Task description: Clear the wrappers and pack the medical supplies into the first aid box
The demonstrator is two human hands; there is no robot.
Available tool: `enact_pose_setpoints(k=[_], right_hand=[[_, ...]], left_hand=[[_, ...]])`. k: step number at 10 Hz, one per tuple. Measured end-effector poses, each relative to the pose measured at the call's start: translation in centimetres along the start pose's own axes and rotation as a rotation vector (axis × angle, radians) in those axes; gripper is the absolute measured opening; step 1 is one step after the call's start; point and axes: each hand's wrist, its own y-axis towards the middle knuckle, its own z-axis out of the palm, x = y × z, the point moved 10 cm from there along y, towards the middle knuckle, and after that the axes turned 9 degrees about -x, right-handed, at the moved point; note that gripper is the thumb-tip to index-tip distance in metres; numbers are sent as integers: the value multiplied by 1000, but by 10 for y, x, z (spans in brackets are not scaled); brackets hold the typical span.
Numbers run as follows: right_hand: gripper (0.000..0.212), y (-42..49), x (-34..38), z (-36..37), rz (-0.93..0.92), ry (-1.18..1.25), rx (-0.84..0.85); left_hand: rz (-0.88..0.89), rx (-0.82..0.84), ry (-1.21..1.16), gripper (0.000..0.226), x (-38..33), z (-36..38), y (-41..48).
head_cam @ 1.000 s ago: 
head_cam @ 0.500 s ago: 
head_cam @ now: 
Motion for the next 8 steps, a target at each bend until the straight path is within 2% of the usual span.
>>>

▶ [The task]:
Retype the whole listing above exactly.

▶ [Answer for the task]:
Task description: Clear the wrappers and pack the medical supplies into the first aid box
The demonstrator is two human hands; there is no robot.
Available tool: `enact_pose_setpoints(k=[_], right_hand=[[_, ...]], left_hand=[[_, ...]])`. k: step number at 10 Hz, one per tuple. Measured end-effector poses, each relative to the pose measured at the call's start: translation in centimetres along the start pose's own axes and rotation as a rotation vector (axis × angle, radians) in those axes; gripper is the absolute measured opening; step 1 is one step after the call's start; point and axes: each hand's wrist, its own y-axis towards the middle knuckle, its own z-axis out of the palm, x = y × z, the point moved 10 cm from there along y, towards the middle knuckle, and after that the axes turned 9 degrees about -x, right-handed, at the moved point; note that gripper is the thumb-tip to index-tip distance in metres; numbers are sent as integers: the value multiplied by 1000, but by 10 for y, x, z (spans in brackets are not scaled); brackets hold the typical span.
Numbers run as follows: right_hand: gripper (0.000..0.212), y (-42..49), x (-34..38), z (-36..37), rz (-0.93..0.92), ry (-1.18..1.25), rx (-0.84..0.85); left_hand: rz (-0.88..0.89), rx (-0.82..0.84), ry (-1.21..1.16), gripper (0.000..0.226), x (-38..33), z (-36..38), y (-41..48).
head_cam @ 1.000 s ago: 
head_cam @ 0.500 s ago: 
head_cam @ now: 
Motion for the next 8 steps, a target at each bend until the straight path is within 2% of the usual span.
>>>

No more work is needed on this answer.